重量は最終的に7kg中盤に収まり、乗り味は数十キロレベルであると「カーボンフレームとは?」と誰かに問いたくなる。乗り心地などの良さはホイールやタイヤ(チューブレスorチューブド、タイヤ幅、エア圧)が支配的であったりするため、フレームのマテリアルの違いはさほど影響しないのかもしれない。ただ、大変感銘を受けたのは反応の良さ。ハワイでの処女航海の前に、箱根でのヒルクライムに用いた。反応が良いが故に、登りのリズムが大変取りやすい。平坦ではどうだろう。
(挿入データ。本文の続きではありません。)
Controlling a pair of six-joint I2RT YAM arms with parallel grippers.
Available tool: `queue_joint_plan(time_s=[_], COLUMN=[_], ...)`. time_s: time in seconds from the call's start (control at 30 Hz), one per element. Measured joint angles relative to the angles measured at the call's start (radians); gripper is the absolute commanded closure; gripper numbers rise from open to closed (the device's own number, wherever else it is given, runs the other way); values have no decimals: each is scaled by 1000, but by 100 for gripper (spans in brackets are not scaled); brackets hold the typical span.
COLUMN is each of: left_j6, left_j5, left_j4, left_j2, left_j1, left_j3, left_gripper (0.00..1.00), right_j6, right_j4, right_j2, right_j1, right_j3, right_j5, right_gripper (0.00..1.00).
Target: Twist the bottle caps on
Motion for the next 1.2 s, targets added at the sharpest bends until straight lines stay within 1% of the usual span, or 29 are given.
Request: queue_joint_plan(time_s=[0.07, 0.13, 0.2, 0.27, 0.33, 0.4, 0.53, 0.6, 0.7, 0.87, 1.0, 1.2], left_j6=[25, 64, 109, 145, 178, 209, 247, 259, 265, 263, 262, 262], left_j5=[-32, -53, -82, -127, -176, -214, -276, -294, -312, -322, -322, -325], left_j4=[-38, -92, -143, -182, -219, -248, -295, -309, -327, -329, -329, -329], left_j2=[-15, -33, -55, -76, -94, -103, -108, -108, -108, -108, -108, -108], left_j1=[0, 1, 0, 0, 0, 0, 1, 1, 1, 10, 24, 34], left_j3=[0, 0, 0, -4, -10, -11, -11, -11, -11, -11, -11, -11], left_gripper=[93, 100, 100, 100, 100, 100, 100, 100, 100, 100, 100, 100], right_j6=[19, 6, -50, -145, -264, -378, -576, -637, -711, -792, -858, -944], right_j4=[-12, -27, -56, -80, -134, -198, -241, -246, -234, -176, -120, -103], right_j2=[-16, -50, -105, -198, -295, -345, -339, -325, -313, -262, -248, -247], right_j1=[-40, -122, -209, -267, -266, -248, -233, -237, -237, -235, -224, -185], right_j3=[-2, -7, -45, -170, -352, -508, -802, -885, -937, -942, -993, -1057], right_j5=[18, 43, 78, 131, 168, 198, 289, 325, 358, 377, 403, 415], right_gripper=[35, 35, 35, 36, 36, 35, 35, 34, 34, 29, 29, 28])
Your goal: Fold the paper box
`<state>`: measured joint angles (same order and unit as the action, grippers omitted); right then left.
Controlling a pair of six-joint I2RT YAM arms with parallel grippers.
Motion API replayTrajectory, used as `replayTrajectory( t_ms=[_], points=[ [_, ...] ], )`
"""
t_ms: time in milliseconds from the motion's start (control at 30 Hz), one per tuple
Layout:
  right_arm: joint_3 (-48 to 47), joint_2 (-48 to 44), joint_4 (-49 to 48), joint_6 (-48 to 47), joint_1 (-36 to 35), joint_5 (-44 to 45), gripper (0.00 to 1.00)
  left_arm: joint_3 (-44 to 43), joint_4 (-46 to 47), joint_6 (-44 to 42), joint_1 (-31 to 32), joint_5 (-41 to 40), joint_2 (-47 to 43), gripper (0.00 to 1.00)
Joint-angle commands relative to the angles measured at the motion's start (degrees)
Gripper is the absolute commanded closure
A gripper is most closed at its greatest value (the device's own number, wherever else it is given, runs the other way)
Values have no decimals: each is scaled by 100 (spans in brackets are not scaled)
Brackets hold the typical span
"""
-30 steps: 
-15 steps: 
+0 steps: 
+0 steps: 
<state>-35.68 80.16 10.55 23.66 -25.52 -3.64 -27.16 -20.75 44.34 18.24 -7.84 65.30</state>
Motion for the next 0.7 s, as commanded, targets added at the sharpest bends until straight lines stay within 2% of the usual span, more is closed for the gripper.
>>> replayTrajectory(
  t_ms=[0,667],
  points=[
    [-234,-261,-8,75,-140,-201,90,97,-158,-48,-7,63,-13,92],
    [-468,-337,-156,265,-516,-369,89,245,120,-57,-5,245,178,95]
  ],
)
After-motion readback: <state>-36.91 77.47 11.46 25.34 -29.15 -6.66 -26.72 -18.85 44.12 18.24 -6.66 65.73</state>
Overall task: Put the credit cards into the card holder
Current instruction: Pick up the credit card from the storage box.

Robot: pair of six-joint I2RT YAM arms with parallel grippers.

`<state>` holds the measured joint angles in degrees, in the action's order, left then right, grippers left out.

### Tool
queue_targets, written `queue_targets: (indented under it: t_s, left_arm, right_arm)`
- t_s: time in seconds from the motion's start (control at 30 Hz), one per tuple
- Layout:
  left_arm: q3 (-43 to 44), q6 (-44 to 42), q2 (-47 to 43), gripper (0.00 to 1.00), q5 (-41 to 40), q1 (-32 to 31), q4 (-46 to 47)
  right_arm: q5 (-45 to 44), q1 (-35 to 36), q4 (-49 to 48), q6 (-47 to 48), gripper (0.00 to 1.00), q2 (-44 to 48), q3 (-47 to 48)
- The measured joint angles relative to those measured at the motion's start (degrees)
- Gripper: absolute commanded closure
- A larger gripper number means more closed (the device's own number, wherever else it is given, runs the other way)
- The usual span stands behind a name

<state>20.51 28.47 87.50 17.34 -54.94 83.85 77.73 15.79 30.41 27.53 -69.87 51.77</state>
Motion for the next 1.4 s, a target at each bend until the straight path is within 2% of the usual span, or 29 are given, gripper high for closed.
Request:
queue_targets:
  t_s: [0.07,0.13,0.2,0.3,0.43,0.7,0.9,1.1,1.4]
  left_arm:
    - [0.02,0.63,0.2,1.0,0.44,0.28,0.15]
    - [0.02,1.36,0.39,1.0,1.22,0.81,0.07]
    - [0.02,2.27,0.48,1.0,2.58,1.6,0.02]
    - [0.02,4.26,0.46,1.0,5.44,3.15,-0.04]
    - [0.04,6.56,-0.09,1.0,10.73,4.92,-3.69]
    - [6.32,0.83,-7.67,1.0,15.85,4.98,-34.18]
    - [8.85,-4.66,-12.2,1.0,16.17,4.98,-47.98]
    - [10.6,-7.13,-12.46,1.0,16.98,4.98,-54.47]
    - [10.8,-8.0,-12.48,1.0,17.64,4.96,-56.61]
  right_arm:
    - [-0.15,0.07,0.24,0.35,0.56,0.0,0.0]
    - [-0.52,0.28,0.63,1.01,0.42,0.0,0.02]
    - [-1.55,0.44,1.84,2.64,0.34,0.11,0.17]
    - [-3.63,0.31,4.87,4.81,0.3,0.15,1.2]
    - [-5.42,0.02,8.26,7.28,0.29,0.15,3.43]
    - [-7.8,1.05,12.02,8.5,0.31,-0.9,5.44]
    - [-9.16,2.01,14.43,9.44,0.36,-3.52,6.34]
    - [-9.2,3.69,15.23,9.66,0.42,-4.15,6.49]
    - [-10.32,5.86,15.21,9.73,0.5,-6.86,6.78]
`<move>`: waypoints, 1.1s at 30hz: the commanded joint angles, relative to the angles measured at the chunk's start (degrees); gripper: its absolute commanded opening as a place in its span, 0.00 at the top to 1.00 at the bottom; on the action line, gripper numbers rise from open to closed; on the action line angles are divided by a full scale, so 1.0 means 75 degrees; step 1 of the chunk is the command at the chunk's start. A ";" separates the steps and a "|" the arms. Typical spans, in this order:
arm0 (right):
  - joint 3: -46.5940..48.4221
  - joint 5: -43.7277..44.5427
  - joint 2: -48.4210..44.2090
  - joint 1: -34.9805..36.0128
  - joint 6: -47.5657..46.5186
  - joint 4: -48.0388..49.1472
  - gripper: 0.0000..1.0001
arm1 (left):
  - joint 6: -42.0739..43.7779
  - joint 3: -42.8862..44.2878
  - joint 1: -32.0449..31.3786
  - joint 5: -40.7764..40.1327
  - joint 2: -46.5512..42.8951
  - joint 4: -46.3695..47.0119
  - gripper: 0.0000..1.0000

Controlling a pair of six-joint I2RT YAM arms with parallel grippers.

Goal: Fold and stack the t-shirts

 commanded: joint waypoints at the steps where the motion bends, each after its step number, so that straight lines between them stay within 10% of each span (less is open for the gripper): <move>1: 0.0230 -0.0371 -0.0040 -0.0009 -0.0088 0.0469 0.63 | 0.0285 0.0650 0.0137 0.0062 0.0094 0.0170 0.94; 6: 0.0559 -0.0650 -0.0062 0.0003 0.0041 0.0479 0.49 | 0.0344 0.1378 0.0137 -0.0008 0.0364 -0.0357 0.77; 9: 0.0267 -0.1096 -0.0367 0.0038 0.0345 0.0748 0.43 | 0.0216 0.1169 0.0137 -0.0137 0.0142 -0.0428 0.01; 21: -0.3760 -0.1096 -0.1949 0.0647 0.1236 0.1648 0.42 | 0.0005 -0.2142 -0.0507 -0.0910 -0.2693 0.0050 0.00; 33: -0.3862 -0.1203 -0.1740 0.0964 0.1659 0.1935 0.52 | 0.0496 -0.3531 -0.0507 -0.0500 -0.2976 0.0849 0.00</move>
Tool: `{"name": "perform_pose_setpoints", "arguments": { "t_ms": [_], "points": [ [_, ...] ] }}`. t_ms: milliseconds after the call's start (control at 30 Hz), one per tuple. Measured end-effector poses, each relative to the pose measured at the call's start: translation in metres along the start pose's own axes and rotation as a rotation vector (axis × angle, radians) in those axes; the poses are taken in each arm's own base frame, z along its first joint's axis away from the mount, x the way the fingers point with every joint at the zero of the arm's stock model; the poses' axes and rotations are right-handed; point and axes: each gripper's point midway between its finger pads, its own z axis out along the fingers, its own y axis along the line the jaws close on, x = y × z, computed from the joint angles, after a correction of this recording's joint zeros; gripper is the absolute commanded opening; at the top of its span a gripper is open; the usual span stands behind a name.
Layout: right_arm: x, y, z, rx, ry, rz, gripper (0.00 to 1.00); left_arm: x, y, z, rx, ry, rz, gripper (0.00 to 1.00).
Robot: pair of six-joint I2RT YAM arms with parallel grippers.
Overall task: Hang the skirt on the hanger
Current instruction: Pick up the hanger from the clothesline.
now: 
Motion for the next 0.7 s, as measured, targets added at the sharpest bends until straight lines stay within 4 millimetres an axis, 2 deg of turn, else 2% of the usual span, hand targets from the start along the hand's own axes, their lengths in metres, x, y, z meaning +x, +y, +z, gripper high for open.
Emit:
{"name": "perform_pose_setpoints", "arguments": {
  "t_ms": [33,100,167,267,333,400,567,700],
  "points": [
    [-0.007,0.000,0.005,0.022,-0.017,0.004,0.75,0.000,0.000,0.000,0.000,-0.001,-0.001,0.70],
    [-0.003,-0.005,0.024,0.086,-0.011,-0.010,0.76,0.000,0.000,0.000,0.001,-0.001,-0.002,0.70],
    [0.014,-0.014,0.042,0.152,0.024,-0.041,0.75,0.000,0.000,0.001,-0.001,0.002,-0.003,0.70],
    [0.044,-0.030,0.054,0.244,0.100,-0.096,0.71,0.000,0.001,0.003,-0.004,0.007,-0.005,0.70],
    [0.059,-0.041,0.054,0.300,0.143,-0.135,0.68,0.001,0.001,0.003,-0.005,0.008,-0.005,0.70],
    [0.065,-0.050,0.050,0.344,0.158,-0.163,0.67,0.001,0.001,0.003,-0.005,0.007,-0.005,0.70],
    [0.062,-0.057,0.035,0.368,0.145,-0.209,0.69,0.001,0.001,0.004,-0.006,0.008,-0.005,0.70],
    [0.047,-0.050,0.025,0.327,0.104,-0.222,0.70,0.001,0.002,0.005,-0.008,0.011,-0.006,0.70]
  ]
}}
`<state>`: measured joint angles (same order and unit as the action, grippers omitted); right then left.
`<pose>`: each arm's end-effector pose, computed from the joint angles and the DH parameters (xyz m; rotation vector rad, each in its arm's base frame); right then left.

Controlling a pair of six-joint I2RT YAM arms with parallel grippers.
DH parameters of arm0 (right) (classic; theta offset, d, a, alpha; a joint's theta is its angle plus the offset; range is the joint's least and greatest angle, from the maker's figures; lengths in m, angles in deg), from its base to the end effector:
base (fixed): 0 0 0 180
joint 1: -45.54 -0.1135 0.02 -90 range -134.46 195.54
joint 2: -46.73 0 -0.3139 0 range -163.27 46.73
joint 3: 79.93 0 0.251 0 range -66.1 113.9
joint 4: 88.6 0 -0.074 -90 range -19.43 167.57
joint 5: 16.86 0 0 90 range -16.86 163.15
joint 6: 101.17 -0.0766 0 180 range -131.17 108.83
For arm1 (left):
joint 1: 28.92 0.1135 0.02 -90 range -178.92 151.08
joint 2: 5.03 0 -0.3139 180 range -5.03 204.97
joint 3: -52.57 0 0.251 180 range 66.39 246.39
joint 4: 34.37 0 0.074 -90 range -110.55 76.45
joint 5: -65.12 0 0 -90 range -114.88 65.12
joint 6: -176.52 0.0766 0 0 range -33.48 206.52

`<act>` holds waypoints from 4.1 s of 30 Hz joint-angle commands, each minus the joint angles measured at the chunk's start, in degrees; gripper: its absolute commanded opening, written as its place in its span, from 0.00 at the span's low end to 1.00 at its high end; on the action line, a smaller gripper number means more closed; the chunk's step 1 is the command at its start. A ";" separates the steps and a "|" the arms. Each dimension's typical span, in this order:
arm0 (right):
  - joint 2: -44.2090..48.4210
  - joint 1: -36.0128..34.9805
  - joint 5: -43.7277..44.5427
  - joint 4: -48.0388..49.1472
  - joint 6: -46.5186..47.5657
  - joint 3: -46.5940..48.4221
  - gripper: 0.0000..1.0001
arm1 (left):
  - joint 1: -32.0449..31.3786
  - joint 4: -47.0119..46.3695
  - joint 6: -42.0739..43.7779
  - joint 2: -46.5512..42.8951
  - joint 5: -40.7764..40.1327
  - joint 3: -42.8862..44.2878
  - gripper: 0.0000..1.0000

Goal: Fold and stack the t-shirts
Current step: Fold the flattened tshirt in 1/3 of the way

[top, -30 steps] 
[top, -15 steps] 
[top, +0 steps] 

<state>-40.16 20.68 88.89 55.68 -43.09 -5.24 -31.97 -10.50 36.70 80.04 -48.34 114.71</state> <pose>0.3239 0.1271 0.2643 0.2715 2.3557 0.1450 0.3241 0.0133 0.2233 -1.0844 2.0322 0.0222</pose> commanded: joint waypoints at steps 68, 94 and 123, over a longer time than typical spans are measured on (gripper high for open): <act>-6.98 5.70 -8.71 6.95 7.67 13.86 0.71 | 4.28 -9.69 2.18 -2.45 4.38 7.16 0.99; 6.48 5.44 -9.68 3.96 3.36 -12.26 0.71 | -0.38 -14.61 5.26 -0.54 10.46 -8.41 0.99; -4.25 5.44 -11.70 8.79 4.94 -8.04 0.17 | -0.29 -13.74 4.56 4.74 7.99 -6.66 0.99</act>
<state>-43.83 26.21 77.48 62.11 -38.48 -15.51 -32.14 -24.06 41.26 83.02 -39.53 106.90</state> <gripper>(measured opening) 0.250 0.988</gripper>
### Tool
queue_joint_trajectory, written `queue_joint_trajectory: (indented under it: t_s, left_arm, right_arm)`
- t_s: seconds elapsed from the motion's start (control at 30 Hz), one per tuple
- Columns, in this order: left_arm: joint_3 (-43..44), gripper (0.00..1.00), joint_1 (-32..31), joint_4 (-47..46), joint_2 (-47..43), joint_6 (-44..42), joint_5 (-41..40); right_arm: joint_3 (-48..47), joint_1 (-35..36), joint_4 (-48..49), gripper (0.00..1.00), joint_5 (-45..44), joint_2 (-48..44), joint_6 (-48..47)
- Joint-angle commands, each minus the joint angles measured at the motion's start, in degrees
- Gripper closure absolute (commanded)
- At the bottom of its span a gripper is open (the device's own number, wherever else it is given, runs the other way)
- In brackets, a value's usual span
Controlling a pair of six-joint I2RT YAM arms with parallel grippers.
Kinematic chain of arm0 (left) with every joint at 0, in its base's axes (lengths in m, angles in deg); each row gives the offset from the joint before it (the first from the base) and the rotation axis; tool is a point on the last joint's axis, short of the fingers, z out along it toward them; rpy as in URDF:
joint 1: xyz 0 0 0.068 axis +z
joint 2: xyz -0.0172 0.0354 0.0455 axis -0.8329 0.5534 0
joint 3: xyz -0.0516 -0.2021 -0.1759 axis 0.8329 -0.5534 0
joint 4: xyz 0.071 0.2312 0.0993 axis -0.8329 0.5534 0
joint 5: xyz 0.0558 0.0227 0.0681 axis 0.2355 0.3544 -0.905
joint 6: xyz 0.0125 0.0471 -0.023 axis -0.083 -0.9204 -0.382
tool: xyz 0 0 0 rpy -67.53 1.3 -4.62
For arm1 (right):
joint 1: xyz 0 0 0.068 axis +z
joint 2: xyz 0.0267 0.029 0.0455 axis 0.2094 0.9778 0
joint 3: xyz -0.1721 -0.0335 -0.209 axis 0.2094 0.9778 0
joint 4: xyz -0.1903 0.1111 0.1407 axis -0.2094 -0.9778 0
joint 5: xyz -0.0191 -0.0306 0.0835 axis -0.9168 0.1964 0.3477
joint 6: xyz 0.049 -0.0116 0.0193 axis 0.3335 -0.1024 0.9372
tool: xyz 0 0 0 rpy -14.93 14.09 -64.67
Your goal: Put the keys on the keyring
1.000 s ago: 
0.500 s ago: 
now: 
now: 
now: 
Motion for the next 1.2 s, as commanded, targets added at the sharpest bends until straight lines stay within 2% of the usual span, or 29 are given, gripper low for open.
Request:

やはり、その反応の良さで乗っていて大変楽しい。考えてみれば、日本国内における横断系ロングライドでは、その大半がストップ&ゴー。ならば、踏み出し加速の気持ちよさが、ライド全体の楽しさに直結する気がする。荷物を背負って、現れる峠道を登る。登りでリズムが取りやすいというのは、心折れそうな時に力を貸してくれまいか。数百キロのロングライドに出かけてみたい、そう思わされるファーストインプレッションだった。